**Task to complete:**
Beneath this line are the data; copy exactly the part of them that opens with the line containing "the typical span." and closes with the line containing "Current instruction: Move", and only that part.

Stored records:

=== Begin Enclosure ===

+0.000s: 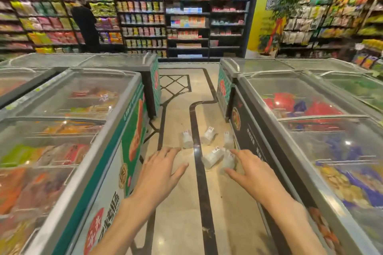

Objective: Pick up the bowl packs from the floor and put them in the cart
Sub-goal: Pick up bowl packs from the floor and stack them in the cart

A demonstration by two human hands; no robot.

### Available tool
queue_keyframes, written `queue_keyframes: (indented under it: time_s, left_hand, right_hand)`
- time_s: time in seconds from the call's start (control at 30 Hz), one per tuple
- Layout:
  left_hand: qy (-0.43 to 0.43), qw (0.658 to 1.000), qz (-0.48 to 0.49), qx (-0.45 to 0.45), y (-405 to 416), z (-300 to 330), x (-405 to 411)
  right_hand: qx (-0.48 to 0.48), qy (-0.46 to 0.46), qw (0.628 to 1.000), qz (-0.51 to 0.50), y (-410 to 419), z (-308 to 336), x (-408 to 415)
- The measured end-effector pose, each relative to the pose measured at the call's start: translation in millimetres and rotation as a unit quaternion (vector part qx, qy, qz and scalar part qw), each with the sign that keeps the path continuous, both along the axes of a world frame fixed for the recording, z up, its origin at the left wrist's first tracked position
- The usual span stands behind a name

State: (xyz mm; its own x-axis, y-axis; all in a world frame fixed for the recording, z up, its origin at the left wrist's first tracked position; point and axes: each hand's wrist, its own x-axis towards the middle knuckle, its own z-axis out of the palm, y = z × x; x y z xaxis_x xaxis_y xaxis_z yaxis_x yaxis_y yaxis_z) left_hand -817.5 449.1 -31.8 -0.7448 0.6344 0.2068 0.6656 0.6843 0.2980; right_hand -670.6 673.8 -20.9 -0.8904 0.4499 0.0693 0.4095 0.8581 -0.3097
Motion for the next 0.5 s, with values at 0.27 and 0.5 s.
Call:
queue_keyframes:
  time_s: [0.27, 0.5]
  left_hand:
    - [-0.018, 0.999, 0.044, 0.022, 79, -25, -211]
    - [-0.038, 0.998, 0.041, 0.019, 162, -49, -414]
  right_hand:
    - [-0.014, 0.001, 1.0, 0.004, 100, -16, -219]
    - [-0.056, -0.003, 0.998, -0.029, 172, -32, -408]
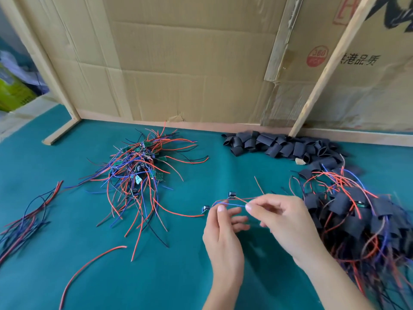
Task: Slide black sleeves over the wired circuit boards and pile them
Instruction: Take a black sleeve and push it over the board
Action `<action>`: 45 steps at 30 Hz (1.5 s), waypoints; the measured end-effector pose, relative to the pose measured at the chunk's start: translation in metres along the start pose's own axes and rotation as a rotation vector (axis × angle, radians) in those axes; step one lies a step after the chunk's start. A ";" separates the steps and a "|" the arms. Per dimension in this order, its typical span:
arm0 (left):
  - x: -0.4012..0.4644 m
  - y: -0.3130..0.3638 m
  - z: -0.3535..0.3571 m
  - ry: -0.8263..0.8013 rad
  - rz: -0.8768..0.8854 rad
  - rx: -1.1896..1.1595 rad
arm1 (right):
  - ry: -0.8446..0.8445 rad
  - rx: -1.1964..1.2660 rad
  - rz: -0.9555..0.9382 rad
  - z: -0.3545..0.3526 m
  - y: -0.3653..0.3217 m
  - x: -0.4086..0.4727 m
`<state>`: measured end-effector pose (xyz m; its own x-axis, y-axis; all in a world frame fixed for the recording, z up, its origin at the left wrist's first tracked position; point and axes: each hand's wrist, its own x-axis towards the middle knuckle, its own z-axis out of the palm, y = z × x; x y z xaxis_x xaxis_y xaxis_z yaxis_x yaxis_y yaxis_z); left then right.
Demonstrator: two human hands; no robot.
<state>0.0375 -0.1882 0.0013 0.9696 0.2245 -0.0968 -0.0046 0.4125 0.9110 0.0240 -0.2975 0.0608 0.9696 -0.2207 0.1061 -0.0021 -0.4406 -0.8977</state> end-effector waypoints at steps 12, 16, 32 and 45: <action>-0.004 0.002 0.001 -0.103 -0.047 -0.012 | 0.310 0.089 -0.182 -0.015 0.004 -0.018; -0.006 0.001 0.000 -0.135 -0.024 -0.007 | -0.076 -0.136 -0.201 -0.004 0.010 -0.038; -0.009 -0.004 0.004 -0.214 0.109 0.369 | -0.280 -0.802 0.045 0.031 0.003 0.182; -0.010 -0.004 0.005 -0.235 0.140 0.365 | 0.233 -0.643 -0.067 0.024 0.023 0.183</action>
<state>0.0294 -0.1959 0.0007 0.9952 0.0324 0.0920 -0.0934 0.0446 0.9946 0.2071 -0.3271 0.0491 0.8947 -0.3251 0.3064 -0.1590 -0.8727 -0.4616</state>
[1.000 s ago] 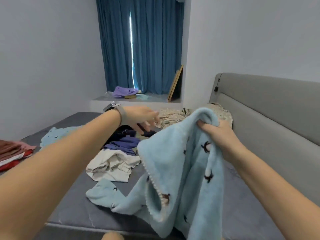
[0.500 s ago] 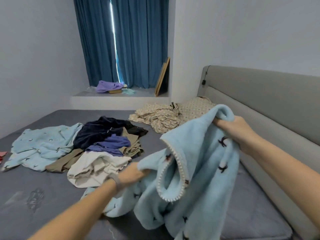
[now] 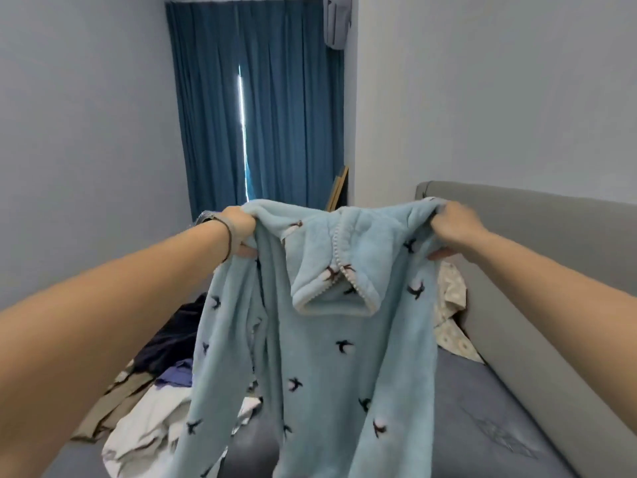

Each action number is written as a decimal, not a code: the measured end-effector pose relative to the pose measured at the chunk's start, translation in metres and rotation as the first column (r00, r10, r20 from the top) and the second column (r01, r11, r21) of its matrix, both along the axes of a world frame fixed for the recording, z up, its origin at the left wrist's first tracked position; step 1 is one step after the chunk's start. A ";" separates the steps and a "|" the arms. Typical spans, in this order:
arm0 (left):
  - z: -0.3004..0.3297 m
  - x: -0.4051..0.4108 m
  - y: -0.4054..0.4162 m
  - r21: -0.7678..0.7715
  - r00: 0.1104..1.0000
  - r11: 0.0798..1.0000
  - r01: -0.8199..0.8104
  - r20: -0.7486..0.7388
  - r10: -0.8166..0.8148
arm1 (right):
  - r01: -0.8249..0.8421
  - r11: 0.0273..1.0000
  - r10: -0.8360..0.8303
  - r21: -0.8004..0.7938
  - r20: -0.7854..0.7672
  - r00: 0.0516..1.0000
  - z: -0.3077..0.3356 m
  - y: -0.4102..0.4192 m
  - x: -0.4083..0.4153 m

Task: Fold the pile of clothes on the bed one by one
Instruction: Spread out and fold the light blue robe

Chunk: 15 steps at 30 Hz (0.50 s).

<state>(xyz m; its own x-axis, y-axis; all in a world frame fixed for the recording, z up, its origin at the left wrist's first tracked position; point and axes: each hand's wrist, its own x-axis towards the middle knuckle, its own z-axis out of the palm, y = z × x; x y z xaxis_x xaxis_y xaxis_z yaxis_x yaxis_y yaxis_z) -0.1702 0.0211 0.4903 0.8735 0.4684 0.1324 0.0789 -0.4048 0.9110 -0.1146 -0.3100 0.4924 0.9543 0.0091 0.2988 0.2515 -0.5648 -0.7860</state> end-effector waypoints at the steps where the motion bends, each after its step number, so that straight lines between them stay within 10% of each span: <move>1: 0.019 0.012 -0.008 -0.115 0.993 0.993 -0.007 0.114 0.020 | 0.031 0.996 -0.037 0.088 0.075 0.997 0.016 0.006 0.010; 7: 0.076 0.049 -0.007 0.158 0.759 0.985 -0.076 0.649 -0.046 | 0.051 0.944 -0.256 0.326 0.627 0.736 0.049 0.000 0.038; 15: -0.164 0.032 0.026 0.544 0.949 0.811 0.216 0.080 -0.306 | -0.073 0.986 0.107 -0.150 0.235 0.966 -0.181 -0.031 0.049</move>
<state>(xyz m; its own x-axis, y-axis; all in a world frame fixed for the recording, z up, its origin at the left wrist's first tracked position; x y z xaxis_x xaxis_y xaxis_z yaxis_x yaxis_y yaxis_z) -0.1382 0.0476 0.3259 0.8992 0.0463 0.4350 -0.2233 -0.8065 0.5474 -0.0654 -0.3412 0.3115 0.8473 0.1496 0.5097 0.4789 -0.6303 -0.6110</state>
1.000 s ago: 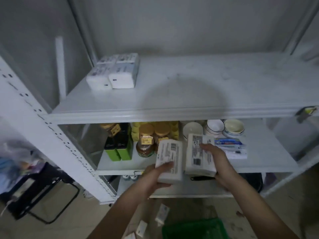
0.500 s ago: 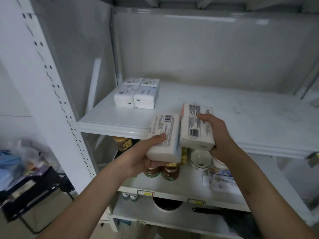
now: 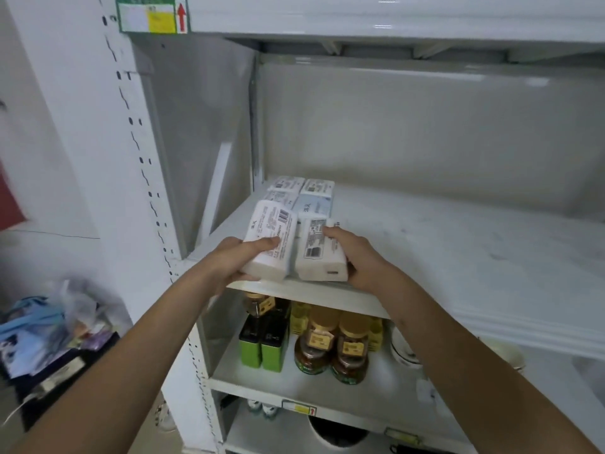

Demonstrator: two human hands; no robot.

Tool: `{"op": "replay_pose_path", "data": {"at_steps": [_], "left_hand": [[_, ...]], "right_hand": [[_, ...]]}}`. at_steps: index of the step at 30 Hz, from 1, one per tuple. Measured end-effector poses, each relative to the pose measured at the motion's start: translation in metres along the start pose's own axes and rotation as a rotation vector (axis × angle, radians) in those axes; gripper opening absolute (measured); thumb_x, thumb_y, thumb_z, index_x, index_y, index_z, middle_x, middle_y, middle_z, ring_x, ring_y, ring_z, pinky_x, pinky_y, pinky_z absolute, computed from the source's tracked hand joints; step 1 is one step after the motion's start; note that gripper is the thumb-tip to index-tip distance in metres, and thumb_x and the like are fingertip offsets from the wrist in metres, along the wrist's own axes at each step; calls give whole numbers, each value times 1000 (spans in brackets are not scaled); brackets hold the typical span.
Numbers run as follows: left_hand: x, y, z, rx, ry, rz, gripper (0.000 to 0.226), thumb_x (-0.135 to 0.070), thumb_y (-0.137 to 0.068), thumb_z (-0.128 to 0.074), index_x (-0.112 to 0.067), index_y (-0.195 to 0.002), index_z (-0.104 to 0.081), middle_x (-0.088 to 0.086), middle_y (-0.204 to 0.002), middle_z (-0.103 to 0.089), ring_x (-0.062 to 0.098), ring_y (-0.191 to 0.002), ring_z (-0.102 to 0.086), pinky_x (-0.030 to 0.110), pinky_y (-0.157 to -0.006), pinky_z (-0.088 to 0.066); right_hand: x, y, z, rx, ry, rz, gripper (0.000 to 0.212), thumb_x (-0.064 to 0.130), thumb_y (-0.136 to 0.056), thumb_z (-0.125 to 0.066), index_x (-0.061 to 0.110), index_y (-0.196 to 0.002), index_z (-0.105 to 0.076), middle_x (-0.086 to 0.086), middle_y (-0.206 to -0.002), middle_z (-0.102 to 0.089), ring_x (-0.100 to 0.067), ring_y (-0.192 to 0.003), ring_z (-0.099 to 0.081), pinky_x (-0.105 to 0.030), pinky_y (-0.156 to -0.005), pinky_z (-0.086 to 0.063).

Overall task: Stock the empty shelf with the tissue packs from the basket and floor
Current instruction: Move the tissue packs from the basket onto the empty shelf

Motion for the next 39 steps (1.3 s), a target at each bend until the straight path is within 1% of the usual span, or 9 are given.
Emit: {"op": "replay_pose_path", "data": {"at_steps": [6, 10, 12, 14, 17, 20, 23, 32, 39], "left_hand": [[-15, -21, 19, -156, -285, 1, 72, -75, -63, -76, -18, -106, -65, -5, -100, -68, 15, -91, -67, 30, -65, -56], [-11, -27, 29, -184, -396, -110, 69, -75, -76, -67, -16, -112, -69, 1, -110, -75, 22, -98, -71, 35, -78, -58], [-6, -18, 31, -141, -350, -232, 49, -73, -77, -68, -33, -106, -71, -16, -102, -78, 8, -96, -73, 26, -74, -58], [-4, -6, 31, -57, -349, -372, 33, -71, -73, -75, -60, -102, -62, -43, -98, -70, -16, -94, -67, 4, -70, -51], [13, -6, 34, -2, -383, -490, 70, -64, -64, -87, -69, -124, -51, -30, -123, -69, -5, -112, -66, 17, -91, -57], [26, -18, 42, -31, -437, -478, 101, -42, -71, -91, -32, -156, -37, -3, -148, -55, 20, -131, -58, 46, -110, -49], [26, -25, 45, -54, -462, -486, 103, -40, -70, -92, -30, -157, -37, -3, -147, -56, 19, -129, -59, 47, -111, -49], [21, -45, 39, -110, -520, -522, 105, -45, -67, -91, -27, -157, -39, -4, -146, -58, 18, -127, -60, 43, -111, -49], [8, -71, 35, -106, -579, -486, 104, -40, -72, -91, -24, -159, -36, -3, -148, -57, 17, -126, -58, 36, -112, -46]], "right_hand": [[-2, -31, -29, -187, 199, 105, 51, 45, -83, -76, 8, -119, -71, -11, -102, -79, -29, -89, -77, -40, -84, -64], [1, -27, -26, -252, 364, 230, 36, 50, -97, -58, 14, -100, -57, 0, -89, -68, -11, -69, -66, -14, -42, -49], [-3, -10, -19, -226, 436, 306, 32, 51, -102, -50, 20, -110, -46, 12, -90, -62, 1, -69, -64, -4, -36, -39], [-15, 9, -12, -133, 462, 417, 22, 49, -101, -54, 37, -114, -41, 31, -90, -63, 16, -76, -67, 4, -51, -43], [-34, 27, -7, 18, 613, 536, 50, 39, -91, -73, 53, -129, -44, 36, -123, -62, 10, -115, -64, -11, -86, -57], [-35, 25, -14, 10, 799, 585, 81, 32, -88, -79, 21, -154, -34, 5, -147, -54, -14, -128, -59, -35, -104, -56], [-28, 17, -23, -45, 781, 601, 75, 30, -87, -80, 17, -149, -40, -1, -143, -60, -20, -122, -64, -43, -100, -58], [-29, -15, -22, -128, 761, 642, 69, 36, -83, -83, 23, -140, -45, 13, -120, -62, -10, -101, -67, -27, -85, -57], [-19, -39, -22, -148, 795, 592, 87, 33, -86, -82, 16, -158, -35, -5, -154, -52, -24, -132, -57, -43, -111, -49]]}}
Point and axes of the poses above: each hand's wrist, its own y-axis away from the middle knuckle, its own z-axis out of the back of the hand, x = y × z, the point moved 3 cm from there along -y, towards the middle knuckle
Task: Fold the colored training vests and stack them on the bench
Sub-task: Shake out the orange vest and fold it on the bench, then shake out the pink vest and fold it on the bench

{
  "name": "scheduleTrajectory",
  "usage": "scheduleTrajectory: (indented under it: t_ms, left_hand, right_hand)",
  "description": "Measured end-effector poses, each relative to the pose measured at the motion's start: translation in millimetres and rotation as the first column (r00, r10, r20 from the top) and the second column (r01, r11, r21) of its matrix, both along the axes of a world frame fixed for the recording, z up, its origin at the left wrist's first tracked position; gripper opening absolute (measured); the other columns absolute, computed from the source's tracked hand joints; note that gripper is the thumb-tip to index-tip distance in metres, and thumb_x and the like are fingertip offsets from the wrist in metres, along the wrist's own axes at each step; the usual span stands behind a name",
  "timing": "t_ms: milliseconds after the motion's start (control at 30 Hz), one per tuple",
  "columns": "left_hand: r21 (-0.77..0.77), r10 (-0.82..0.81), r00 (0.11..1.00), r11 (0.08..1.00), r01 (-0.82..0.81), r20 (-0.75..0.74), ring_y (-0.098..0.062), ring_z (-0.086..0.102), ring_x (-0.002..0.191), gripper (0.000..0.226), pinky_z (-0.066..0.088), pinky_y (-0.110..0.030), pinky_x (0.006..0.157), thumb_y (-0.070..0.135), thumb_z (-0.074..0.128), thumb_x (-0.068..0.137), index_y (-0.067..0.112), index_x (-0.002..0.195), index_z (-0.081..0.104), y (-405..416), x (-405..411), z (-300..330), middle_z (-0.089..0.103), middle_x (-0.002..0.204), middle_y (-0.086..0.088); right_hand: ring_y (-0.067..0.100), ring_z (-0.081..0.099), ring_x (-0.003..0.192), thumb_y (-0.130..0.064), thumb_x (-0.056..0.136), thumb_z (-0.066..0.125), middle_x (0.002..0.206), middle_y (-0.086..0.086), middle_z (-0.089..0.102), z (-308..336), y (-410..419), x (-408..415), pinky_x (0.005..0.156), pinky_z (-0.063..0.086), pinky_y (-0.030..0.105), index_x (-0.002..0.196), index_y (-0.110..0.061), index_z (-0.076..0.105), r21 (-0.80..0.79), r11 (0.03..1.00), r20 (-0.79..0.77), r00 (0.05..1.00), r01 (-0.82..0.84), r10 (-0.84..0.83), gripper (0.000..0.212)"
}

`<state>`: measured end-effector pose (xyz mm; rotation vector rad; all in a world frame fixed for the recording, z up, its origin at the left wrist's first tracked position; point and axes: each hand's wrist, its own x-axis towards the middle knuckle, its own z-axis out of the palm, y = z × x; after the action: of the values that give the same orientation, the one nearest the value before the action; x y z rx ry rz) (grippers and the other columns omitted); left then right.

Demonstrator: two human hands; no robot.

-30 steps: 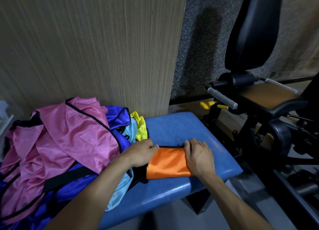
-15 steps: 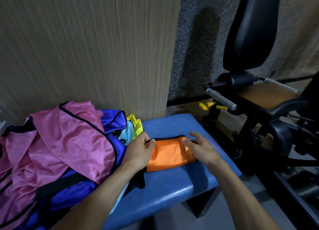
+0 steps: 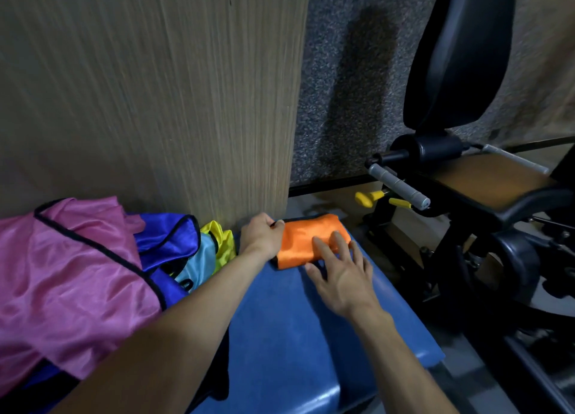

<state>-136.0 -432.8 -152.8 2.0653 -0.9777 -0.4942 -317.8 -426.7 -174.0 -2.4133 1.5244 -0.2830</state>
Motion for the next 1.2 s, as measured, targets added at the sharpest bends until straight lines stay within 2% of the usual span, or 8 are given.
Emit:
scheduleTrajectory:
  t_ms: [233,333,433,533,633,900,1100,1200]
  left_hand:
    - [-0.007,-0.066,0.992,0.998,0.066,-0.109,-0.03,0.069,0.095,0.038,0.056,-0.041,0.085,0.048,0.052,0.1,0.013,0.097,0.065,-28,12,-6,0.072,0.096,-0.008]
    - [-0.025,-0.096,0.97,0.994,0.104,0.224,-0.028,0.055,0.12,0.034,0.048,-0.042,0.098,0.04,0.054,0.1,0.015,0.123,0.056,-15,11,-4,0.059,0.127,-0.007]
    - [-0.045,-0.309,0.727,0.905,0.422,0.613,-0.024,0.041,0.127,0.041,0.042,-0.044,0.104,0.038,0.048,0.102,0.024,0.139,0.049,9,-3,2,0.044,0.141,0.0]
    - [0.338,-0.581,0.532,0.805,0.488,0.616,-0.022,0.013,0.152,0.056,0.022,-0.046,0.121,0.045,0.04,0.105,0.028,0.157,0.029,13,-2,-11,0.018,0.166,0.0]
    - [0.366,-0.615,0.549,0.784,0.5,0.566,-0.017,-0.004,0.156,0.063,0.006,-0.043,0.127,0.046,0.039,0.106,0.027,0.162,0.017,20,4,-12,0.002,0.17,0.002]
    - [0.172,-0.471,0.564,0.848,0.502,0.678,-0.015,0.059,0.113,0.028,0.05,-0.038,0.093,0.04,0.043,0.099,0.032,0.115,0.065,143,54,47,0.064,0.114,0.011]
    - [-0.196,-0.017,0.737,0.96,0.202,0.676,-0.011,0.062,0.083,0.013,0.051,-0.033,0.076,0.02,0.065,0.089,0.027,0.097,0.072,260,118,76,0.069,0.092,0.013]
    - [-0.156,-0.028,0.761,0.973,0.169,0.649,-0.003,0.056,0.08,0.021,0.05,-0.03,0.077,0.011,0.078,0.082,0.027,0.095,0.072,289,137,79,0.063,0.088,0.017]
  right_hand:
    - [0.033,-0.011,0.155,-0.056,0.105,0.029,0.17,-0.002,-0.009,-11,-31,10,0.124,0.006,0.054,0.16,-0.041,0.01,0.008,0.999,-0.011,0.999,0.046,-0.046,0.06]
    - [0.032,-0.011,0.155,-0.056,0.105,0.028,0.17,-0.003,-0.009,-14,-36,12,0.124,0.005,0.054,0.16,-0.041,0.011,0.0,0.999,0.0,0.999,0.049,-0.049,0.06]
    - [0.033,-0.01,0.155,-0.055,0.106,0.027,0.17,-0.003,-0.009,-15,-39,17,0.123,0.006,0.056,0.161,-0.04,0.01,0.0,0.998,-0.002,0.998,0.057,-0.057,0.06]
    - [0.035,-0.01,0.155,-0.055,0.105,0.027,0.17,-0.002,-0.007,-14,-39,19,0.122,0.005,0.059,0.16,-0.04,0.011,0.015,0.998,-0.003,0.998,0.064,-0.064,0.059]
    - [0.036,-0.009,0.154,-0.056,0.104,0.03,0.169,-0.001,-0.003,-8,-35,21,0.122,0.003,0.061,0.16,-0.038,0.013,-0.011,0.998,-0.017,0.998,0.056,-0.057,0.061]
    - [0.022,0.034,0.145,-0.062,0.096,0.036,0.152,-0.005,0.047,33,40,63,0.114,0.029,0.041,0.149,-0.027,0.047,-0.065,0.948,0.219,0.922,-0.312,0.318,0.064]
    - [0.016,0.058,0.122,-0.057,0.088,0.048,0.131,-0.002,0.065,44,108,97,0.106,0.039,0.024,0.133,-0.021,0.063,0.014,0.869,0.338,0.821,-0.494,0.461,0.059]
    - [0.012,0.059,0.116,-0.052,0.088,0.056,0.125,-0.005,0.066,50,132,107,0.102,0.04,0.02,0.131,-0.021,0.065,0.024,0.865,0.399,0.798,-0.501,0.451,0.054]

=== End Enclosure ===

**Reply:**
Tool: `{"op": "replay_pose_path", "data": {"at_steps": [_], "left_hand": [[_, ...]], "right_hand": [[_, ...]]}}`. at_steps: index of the step at 30 Hz, from 1, one per tuple. Measured end-effector poses, each relative to the pose measured at the motion's start: translation in metres along the start pose's own axes and rotation as a rotation vector (axis × angle, radians) in those axes; gripper opening absolute (measured); thumb_x, thumb_y, thumb_z, index_x, index_y, index_z, middle_x, middle_y, middle_z, ring_x, ring_y, ring_z, pinky_x, pinky_y, pinky_z absolute, computed from the source's tracked hand joints; step 1 is one step after the motion's start; note that gripper is the thumb-tip to index-tip distance in metres, and thumb_x and the like are fingertip offsets from the wrist in metres, along the wrist's own axes at each step; calls give whole numbers, each value times 1000 (spans in brackets are not scaled); brackets hold the typical span.
Numbers run as follows: left_hand: x, y, z, rx, ry, rz, gripper (0.000 to 0.226), thumb_x (-0.135 to 0.070), thumb_y (-0.137 to 0.068), thumb_z (-0.128 to 0.074), index_x (-0.112 to 0.067), index_y (-0.195 to 0.002), index_z (-0.104 to 0.081), middle_x (-0.088 to 0.086), middle_y (-0.204 to 0.002), middle_z (-0.103 to 0.089), ring_x (-0.062 to 0.098), ring_y (-0.191 to 0.002), ring_z (-0.102 to 0.086), pinky_x (-0.030 to 0.110), pinky_y (-0.157 to -0.006), pinky_z (-0.088 to 0.066); right_hand: x, y, z, rx, ry, rz, gripper (0.000 to 0.212), thumb_x (-0.064 to 0.130), thumb_y (-0.136 to 0.056), thumb_z (-0.125 to 0.066), index_x (-0.061 to 0.110), index_y (-0.196 to 0.002), index_z (-0.105 to 0.076), middle_x (-0.086 to 0.086), middle_y (-0.206 to -0.002), middle_z (-0.102 to 0.089), ring_x (-0.100 to 0.067), ring_y (-0.192 to 0.003), ring_z (-0.099 to 0.081), pinky_x (-0.105 to 0.030), pinky_y (-0.156 to -0.005), pinky_z (-0.086 to 0.063).

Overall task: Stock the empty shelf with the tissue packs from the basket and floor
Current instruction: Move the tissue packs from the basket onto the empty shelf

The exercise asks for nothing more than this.